Supplied data: Begin
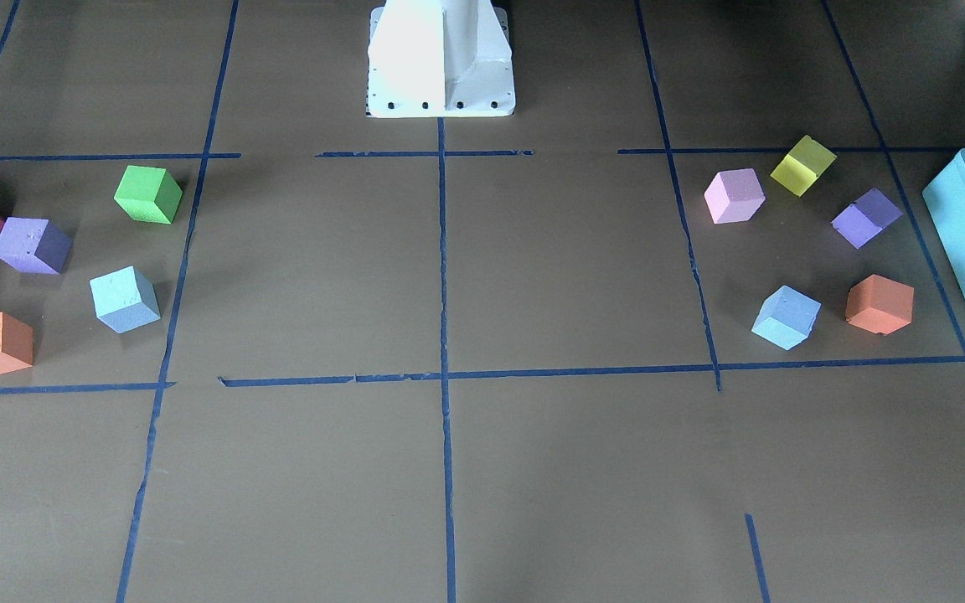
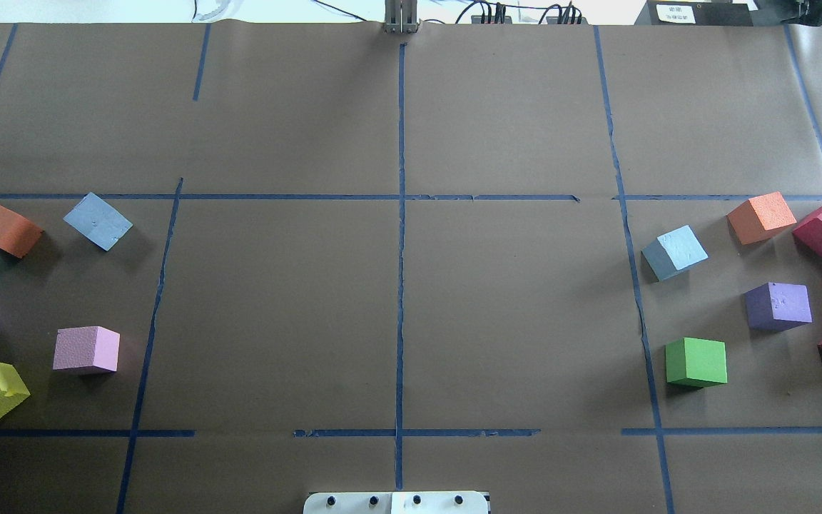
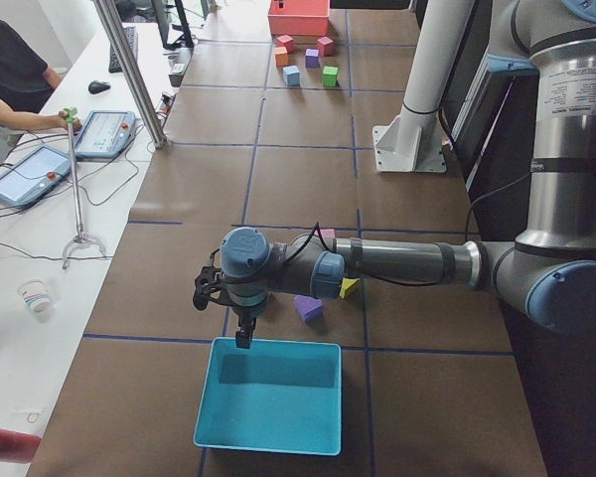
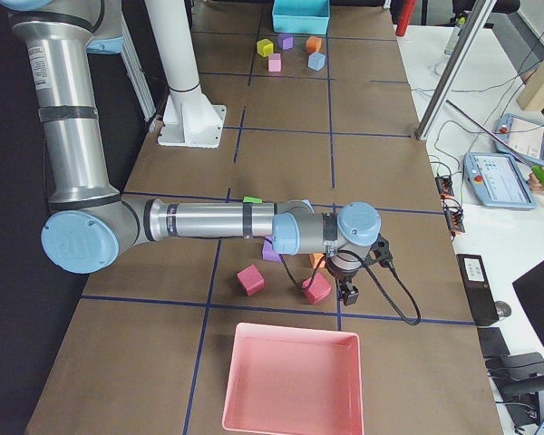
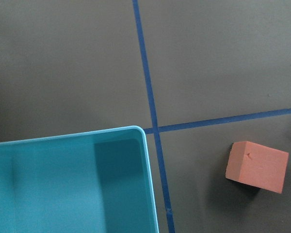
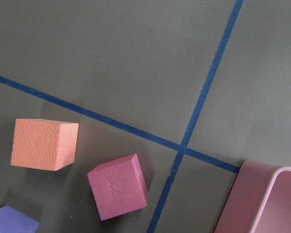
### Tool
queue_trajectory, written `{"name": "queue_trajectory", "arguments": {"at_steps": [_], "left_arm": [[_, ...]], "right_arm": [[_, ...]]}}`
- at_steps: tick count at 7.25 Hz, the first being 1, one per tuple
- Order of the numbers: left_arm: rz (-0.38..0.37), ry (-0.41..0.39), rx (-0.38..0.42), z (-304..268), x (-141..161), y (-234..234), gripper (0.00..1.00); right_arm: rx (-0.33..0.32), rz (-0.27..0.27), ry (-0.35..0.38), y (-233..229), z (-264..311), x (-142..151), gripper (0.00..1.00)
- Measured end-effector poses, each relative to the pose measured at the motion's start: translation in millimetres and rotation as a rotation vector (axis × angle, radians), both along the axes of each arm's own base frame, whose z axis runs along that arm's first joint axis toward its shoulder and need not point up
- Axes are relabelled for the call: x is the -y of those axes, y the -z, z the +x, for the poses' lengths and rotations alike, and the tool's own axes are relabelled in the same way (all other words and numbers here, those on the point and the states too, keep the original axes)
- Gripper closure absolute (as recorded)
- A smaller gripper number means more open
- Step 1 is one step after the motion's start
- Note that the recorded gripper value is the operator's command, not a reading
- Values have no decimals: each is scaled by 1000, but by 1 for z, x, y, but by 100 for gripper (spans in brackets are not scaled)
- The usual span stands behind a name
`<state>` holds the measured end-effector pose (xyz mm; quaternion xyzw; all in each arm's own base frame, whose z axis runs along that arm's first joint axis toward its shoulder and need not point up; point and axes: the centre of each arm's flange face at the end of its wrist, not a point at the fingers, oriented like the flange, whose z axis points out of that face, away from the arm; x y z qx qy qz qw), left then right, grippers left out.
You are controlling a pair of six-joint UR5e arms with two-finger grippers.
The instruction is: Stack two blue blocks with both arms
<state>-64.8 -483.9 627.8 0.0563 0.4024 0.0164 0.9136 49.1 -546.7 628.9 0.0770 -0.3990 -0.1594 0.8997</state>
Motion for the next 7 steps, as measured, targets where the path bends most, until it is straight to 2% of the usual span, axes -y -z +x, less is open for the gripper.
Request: {"name": "queue_trajectory", "arguments": {"at_steps": [2,4,5,7], "left_arm": [[9,-48,1,23,2,7,0],[28,-64,-1,31,-3,19,0],[27,-65,-3,31,-10,19,0],[19,-66,-5,31,-20,13,0]], "right_arm": [[15,-11,-1,-8,8,-18,0],[17,-20,1,-18,6,-29,0],[20,-9,6,-25,4,-35,0],[24,53,10,-39,-2,-53,0]]}}
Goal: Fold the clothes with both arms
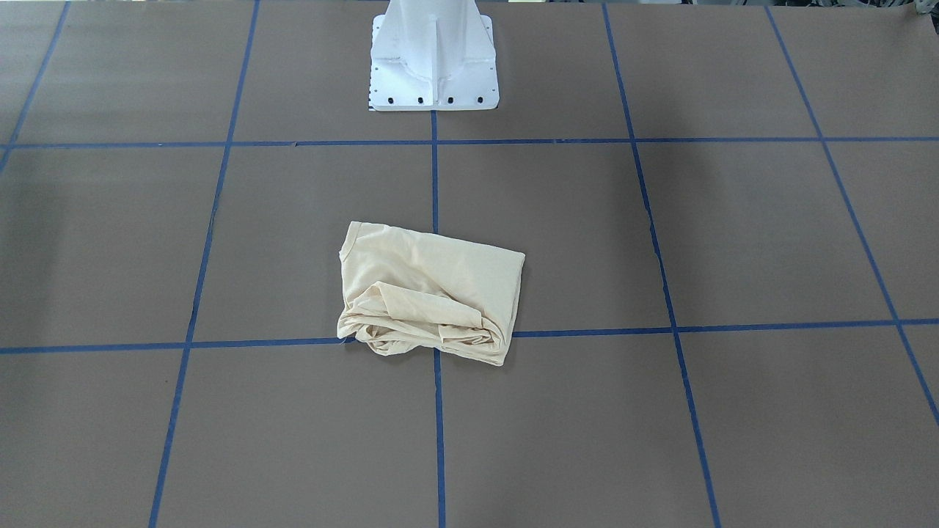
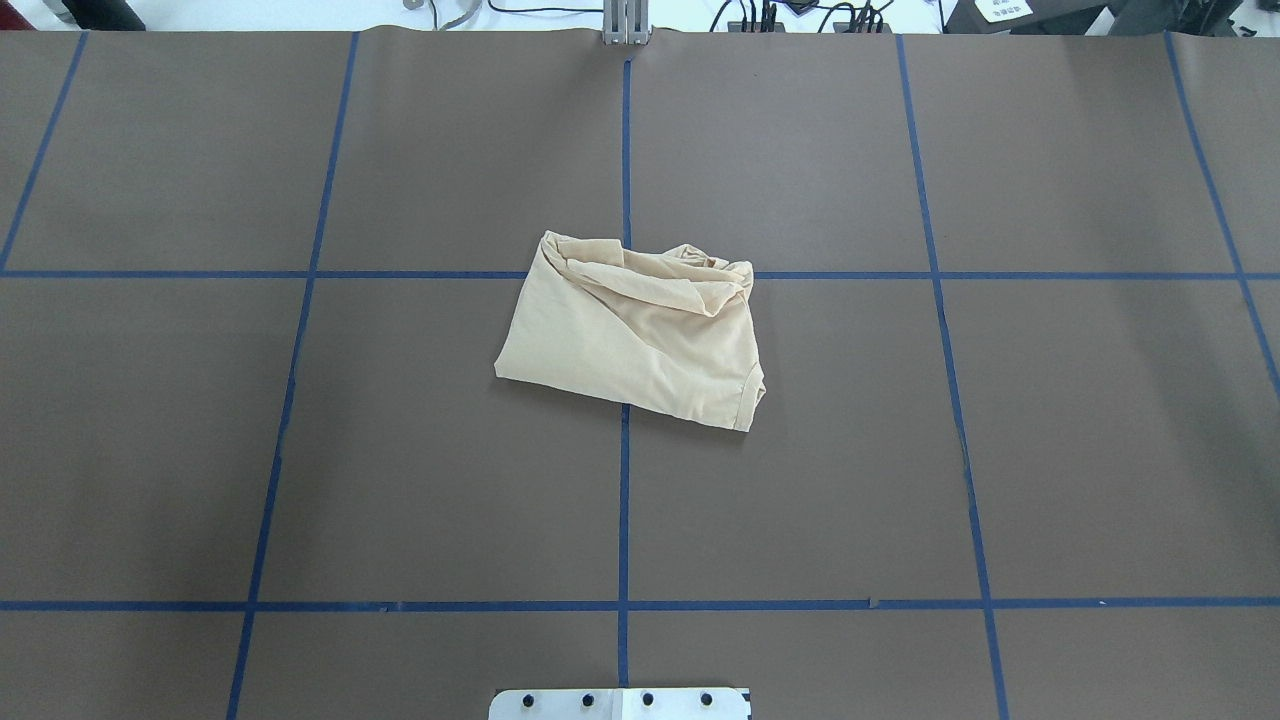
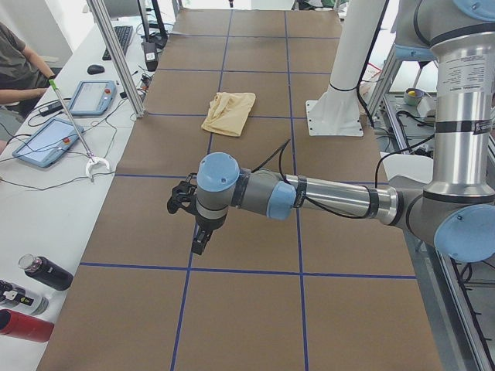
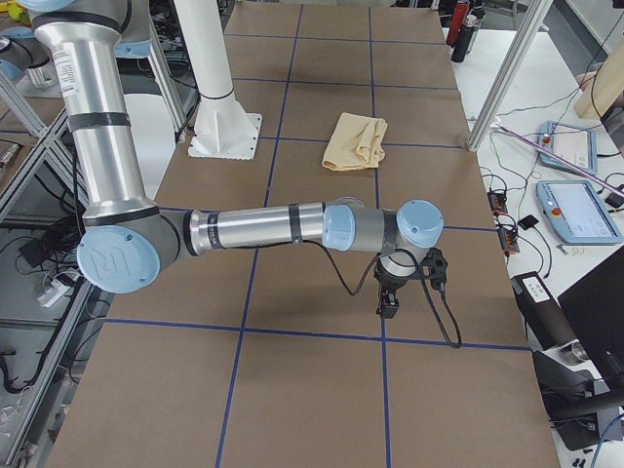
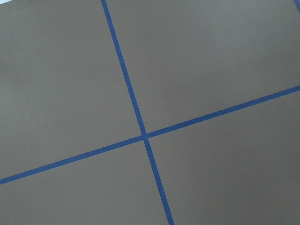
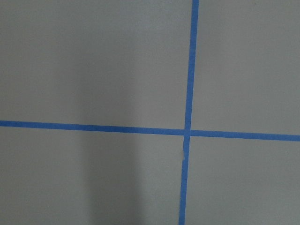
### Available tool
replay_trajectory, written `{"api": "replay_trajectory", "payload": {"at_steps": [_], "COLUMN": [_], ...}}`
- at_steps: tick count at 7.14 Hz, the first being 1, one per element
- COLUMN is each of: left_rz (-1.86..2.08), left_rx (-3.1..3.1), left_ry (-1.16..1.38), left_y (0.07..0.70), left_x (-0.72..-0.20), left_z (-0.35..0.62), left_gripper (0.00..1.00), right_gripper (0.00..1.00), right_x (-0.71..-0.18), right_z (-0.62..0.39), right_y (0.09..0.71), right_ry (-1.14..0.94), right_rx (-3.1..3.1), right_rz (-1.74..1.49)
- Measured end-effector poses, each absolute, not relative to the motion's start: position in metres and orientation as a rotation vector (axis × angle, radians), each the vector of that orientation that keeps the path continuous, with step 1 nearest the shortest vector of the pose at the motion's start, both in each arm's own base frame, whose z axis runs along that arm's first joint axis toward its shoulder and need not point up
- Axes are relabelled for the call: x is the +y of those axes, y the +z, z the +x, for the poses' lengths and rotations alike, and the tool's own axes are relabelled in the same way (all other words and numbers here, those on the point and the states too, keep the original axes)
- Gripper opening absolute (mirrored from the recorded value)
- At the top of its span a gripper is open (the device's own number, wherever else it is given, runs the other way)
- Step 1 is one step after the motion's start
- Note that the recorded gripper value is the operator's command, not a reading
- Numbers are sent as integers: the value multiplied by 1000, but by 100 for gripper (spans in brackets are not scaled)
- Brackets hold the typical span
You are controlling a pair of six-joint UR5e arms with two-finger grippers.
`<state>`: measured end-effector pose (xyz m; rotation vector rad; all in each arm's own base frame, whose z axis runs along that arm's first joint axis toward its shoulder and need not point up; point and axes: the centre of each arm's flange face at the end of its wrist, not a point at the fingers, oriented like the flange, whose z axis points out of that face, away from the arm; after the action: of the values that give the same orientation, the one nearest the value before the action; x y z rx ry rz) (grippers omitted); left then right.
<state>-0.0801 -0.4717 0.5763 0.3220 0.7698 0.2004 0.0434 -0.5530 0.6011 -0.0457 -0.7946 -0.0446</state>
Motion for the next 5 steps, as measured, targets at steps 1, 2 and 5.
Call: {"api": "replay_trajectory", "payload": {"at_steps": [1,2,5], "left_rz": [323,325,307], "left_rx": [771,772,774], "left_ry": [201,203,195], "left_y": [575,574,584], "left_x": [-472,-473,-473], "left_z": [-79,-79,-79], "left_gripper": [100,100,100], "right_gripper": [100,100,100], "right_x": [-540,-531,-524], "right_z": [44,45,45], "right_y": [603,604,604], "right_ry": [-43,-43,-45], "right_rx": [-791,-788,-786], "right_rz": [-45,-43,-40]}}
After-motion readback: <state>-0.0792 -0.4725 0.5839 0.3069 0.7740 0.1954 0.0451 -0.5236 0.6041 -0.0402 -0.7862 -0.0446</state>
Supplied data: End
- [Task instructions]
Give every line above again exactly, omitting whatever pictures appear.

- [Written answer]
### Tool
queue_trajectory, written `{"name": "queue_trajectory", "arguments": {"at_steps": [_], "left_arm": [[_, ...]], "right_arm": [[_, ...]]}}`
- at_steps: tick count at 7.25 Hz, the first being 1, one per tuple
- Order of the numbers: left_arm: rz (-0.38..0.37), ry (-0.41..0.39), rx (-0.38..0.42), z (-304..268), x (-141..161), y (-234..234), gripper (0.00..1.00); right_arm: rx (-0.33..0.32), rz (-0.27..0.27), ry (-0.35..0.38), y (-233..229), z (-264..311), x (-142..151), gripper (0.00..1.00)
- Measured end-effector poses, each relative to the pose measured at the motion's start: translation in millimetres and rotation as a rotation vector (axis × angle, radians), both along the axes of each arm's own base frame, whose z axis runs along that arm's first joint axis toward its shoulder and need not point up
- Axes are relabelled for the call: x is the -y of those axes, y the -z, z the +x, for the poses' lengths and rotations alike, and the tool's own axes are relabelled in the same way (all other words and numbers here, those on the point and the states too, keep the original axes)
- Gripper closure absolute (as recorded)
- A smaller gripper number means more open
- Step 1 is one step after the motion's start
- Note that the recorded gripper value is the operator's command, not a reading
- Values have no decimals: each is scaled by 1000, but by 1 for z, x, y, but by 100 for gripper (spans in brackets are not scaled)
- The usual span stands behind a name
`<state>` holds the measured end-effector pose (xyz mm; quaternion xyzw; all in each arm's own base frame, whose z axis runs along that arm's first joint axis toward its shoulder and need not point up; point and axes: the centre of each arm's flange face at the end of its wrist, not a point at the fingers, oriented like the flange, whose z axis points out of that face, away from the arm; x y z qx qy qz qw), left then right, grippers left out.
You are controlling a pair of six-joint UR5e arms with two-finger grippers.
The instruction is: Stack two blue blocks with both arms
<state>-64.8 -483.9 627.8 0.0563 0.4024 0.0164 0.9136 49.1 -546.7 628.9 0.0770 -0.3990 -0.1594 0.8997</state>
Motion for the next 7 steps, as measured, targets where the path bends most, until it is straight to 2% of the usual span, axes -y -z +x, less is open for the gripper.
Request: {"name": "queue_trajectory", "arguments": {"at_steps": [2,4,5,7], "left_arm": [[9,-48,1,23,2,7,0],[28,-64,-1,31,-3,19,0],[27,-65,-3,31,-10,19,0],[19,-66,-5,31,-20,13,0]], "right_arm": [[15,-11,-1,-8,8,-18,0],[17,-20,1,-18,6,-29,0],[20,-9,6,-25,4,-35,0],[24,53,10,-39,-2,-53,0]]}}
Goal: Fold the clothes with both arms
### Available tool
replay_trajectory, written `{"api": "replay_trajectory", "payload": {"at_steps": [_], "COLUMN": [_], ...}}`
- at_steps: tick count at 7.14 Hz, the first being 1, one per element
- COLUMN is each of: left_rz (-1.86..2.08), left_rx (-3.1..3.1), left_ry (-1.16..1.38), left_y (0.07..0.70), left_x (-0.72..-0.20), left_z (-0.35..0.62), left_gripper (0.00..1.00), right_gripper (0.00..1.00), right_x (-0.71..-0.18), right_z (-0.62..0.39), right_y (0.09..0.71), right_ry (-1.14..0.94), right_rx (-3.1..3.1), right_rz (-1.74..1.49)
- Measured end-effector poses, each absolute, not relative to the motion's start: position in metres and orientation as a rotation vector (axis × angle, radians), each the vector of that orientation that keeps the path continuous, with step 1 nearest the shortest vector of the pose at the motion's start, both in each arm's own base frame, whose z axis runs along that arm's first joint axis toward its shoulder and need not point up
- Axes are relabelled for the call: x is the +y of those axes, y the +z, z the +x, for the poses' lengths and rotations alike, and the tool's own axes are relabelled in the same way (all other words and numbers here, those on the point and the states too, keep the original axes)
- Gripper opening absolute (mirrored from the recorded value)
- At the top of its span a gripper is open (the device's own number, wherever else it is given, runs the other way)
- Step 1 is one step after the motion's start
- Note that the recorded gripper value is the operator's command, not a reading
- Numbers are sent as integers: the value multiplied by 1000, but by 100 for gripper (spans in brackets are not scaled)
- Brackets hold the typical span
You are controlling a pair of six-joint UR5e arms with two-finger grippers.
`<state>`: measured end-effector pose (xyz m; rotation vector rad; all in each arm's own base frame, whose z axis runs along that arm's first joint axis toward its shoulder and need not point up; point and axes: the centre of each arm's flange face at the end of its wrist, not a point at the fingers, oriented like the flange, whose z axis points out of that face, away from the arm; after the action: of the values that give the same orientation, the one nearest the value before the action; x y z rx ry rz) (grippers omitted); left then right.
<state>-0.0801 -0.4717 0.5763 0.3220 0.7698 0.2004 0.0434 -0.5530 0.6011 -0.0457 -0.7946 -0.0446</state>
Motion for the next 5 steps, as measured, targets at steps 1, 2 and 5.
Call: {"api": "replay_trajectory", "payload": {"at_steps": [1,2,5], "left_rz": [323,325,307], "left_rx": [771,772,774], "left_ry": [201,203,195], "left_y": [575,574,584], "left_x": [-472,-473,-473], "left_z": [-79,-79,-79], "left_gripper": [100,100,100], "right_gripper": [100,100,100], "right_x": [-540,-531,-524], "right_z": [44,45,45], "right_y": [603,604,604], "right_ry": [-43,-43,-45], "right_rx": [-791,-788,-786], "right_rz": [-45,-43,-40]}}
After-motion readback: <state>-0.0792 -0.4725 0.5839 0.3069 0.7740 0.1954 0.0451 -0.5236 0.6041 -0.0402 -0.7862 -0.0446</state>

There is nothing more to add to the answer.